山王丸東の大石垣 山王丸の虎口(破城の跡)
山王丸の一文字土塁 六坊跡

 分岐から200mほどで月所丸につく。
 ここは、朝倉氏が築いたといわれ、明確な土塁と東端に2本ともう1本の堀切、そして西側に珍しい畝状の堀が残っていておもしろい。訪れる人も多くないようだが、見ないのはもったいない遺構です。

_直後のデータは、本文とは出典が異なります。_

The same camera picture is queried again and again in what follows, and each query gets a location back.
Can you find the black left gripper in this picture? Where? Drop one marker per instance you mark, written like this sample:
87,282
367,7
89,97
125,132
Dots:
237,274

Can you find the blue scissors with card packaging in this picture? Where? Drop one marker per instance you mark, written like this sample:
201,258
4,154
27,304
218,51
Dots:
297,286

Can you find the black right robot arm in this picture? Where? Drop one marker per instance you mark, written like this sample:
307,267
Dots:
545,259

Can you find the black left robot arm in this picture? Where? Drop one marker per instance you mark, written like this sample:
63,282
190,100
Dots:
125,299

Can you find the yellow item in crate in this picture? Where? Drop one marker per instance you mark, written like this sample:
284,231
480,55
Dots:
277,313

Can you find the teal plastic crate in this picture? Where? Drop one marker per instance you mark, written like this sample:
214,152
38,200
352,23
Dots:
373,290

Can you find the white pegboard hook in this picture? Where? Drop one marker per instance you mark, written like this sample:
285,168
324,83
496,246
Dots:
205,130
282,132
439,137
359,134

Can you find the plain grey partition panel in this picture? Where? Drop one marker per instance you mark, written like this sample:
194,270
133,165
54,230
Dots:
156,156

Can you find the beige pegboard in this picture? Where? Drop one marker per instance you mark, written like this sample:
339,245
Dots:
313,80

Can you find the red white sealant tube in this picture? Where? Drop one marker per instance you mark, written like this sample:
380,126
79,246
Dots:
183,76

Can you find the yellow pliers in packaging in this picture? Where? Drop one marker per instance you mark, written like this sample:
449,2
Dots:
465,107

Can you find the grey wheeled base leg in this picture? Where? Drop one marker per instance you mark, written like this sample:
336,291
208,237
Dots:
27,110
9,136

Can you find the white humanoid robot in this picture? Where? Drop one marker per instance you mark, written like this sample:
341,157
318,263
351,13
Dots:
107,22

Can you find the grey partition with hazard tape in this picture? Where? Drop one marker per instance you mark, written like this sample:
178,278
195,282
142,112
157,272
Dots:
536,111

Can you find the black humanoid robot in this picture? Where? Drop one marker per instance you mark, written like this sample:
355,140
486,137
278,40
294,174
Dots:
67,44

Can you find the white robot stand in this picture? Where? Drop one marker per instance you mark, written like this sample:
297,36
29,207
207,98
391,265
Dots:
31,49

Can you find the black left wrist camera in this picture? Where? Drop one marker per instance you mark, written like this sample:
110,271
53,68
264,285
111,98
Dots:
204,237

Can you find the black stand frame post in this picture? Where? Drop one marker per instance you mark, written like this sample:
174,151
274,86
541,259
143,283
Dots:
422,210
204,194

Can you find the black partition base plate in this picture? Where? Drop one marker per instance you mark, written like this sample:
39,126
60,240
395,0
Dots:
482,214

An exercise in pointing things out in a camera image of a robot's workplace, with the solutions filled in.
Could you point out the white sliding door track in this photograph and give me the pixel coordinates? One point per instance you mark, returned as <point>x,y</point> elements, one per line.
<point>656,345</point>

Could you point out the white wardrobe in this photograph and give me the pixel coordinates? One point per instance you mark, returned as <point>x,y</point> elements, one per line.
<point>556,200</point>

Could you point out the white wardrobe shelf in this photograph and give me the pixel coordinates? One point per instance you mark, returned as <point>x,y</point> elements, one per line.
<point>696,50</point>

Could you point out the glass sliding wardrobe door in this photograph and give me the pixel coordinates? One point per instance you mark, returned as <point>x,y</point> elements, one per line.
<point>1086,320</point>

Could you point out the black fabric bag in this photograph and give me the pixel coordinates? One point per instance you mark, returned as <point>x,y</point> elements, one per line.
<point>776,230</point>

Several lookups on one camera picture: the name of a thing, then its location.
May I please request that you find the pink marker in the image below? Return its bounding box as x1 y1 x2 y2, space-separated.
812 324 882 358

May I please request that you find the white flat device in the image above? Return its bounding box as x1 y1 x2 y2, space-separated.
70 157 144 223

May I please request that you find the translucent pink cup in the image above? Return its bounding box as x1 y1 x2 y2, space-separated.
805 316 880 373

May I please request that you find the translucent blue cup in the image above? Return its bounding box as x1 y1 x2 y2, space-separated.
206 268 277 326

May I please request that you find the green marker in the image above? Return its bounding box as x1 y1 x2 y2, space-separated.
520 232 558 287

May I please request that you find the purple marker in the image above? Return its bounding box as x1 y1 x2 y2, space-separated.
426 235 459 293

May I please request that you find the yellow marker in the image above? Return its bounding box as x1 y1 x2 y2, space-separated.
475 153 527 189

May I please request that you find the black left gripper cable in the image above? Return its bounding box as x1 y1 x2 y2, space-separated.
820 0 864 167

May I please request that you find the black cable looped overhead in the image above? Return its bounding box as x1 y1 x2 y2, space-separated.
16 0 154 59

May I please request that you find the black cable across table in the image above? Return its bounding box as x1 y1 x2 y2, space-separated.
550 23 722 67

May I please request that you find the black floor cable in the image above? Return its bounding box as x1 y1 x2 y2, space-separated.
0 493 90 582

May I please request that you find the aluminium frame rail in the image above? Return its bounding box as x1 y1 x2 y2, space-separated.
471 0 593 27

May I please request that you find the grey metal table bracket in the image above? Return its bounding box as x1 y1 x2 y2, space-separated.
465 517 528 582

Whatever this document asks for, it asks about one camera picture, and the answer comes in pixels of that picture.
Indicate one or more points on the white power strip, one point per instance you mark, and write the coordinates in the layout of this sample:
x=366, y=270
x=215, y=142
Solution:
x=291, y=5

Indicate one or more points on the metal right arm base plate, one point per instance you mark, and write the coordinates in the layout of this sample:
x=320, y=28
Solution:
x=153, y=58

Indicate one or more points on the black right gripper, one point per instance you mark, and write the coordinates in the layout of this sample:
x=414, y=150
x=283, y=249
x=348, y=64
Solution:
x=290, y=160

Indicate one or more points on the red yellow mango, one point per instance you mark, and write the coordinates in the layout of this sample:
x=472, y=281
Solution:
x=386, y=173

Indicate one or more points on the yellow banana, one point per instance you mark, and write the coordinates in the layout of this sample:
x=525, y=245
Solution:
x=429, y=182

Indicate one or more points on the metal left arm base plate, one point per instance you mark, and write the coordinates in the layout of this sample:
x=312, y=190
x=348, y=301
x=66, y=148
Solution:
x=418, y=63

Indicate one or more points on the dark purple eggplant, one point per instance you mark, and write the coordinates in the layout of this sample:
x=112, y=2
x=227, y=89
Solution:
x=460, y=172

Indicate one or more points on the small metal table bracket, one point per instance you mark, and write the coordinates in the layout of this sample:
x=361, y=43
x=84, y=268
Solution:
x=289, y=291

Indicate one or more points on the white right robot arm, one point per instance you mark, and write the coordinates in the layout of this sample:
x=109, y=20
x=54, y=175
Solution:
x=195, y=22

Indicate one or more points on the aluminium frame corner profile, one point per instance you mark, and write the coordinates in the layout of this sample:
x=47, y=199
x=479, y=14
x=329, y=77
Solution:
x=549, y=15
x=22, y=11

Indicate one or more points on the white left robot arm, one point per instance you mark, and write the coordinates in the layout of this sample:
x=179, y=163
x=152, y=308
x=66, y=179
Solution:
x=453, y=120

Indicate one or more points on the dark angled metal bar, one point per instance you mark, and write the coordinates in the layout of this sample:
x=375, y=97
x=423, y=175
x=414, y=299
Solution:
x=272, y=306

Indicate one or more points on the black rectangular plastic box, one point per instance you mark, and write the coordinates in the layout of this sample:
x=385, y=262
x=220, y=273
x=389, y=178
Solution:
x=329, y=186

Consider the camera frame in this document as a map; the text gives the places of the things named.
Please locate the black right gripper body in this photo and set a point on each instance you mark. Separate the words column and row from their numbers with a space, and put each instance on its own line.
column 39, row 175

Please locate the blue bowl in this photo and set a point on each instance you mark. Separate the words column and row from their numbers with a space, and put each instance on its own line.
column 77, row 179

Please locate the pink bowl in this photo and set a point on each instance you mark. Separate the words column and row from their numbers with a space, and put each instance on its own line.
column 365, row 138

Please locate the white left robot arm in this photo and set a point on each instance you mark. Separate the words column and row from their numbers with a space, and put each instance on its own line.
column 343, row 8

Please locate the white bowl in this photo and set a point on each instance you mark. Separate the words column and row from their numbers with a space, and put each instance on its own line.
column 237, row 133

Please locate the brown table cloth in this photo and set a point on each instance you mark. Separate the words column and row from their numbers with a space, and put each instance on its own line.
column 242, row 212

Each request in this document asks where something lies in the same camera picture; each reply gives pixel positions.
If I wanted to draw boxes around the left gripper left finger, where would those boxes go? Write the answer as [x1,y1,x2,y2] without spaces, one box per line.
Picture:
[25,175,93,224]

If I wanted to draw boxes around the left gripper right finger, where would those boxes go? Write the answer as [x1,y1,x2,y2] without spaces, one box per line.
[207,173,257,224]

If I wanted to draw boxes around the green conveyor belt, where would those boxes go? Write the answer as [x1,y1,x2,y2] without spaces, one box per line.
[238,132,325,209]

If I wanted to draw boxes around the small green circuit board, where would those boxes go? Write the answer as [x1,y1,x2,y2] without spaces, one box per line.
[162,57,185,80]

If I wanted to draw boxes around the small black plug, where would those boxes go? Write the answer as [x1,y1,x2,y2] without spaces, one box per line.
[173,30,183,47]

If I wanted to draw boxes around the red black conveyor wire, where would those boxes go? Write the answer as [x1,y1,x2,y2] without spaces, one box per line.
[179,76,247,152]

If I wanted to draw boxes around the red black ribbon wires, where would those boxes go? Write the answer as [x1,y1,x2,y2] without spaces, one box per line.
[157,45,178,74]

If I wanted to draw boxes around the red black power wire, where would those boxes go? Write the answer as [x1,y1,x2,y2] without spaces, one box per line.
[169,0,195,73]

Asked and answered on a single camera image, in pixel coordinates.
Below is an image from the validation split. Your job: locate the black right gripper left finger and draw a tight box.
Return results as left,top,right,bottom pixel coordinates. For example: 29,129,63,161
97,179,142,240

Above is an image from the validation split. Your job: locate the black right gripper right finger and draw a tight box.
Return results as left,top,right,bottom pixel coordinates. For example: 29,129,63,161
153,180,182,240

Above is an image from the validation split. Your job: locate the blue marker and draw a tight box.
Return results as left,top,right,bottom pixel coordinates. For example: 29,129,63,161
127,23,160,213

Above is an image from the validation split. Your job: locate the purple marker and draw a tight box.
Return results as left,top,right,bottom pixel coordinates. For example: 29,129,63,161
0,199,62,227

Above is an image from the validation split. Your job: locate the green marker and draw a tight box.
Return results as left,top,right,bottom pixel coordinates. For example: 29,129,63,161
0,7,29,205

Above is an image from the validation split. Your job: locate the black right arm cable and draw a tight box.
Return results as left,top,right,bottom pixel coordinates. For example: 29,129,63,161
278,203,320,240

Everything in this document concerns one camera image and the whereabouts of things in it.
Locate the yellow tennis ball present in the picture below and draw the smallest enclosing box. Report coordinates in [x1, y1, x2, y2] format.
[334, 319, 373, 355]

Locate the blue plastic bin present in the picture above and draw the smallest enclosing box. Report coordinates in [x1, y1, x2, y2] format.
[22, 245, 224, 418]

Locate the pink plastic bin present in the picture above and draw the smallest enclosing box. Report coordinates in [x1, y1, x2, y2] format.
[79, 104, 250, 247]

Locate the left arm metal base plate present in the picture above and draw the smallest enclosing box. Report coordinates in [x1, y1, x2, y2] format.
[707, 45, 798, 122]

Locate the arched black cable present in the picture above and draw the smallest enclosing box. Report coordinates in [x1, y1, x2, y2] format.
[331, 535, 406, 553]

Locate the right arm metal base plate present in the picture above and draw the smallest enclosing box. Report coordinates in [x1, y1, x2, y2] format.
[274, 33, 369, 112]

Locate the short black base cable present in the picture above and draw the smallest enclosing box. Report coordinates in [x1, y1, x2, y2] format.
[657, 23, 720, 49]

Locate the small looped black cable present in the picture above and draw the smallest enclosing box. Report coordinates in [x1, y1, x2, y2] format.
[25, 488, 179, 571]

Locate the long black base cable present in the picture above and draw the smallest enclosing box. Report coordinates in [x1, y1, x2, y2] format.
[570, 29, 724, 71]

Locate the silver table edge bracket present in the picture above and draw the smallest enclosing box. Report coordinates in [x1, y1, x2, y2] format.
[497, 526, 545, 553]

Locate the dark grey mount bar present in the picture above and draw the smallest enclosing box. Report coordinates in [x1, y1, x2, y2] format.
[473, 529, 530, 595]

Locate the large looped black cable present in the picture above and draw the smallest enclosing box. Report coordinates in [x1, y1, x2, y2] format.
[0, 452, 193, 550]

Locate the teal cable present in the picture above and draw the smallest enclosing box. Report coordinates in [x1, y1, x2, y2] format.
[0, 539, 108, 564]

 遺構のからは東へ尾根上の山道が続き、浄土平と看板のある平地に着き、さらに道は続いていたが、今回は時間がないので引き返した。
月所丸の遺構
厚い土塁 二重の堀切
曲輪を区切るL字土塁 畝状の堀(よくわからない?)

 大嶽と清水谷への分岐まで戻り、清水谷へ下っていく。途中に、大野木土佐守の屋敷跡の石垣が苔むしていい感じで残っている。布袋岩、蛙岩、八畳岩、丸子岩など奇岩が谷道沿いに現れる。
 また、しっかりした竪堀が東側の尾根に残る。

 浅井家の当主などが日常生活を送った御屋敷跡や家臣団の屋敷跡(土佐屋敷跡のほか、三田村屋敷跡、山城屋敷跡、遠藤屋敷跡)などが六坊から麓まで点在している。
清水谷の遺構と自然
大野木土佐守の屋敷跡 蛙岩
丸子岩 竪堀跡

 清水谷の麓の駐車場も16時半ともなると、車もわずか。暗くなる前に須賀谷へ戻るべく、急ぎ足になる。
 須賀谷温泉を過ぎ、林道に入ると、賤ケ岳の合戦における七本槍で有名な片桐且元公ゆかりの案内板があった。且元公の父の孫右衛門の墓などが残る。ちなみに須賀谷の名は、孫右衛門がこの谷に鷹の巣をかける岩があることから「巣が谷」といい、ここから須賀谷となったという。

 すっかり陽も落ちた17時過ぎに林道の峠に置いた車に戻れた。なかなか充実の2時間コースでした。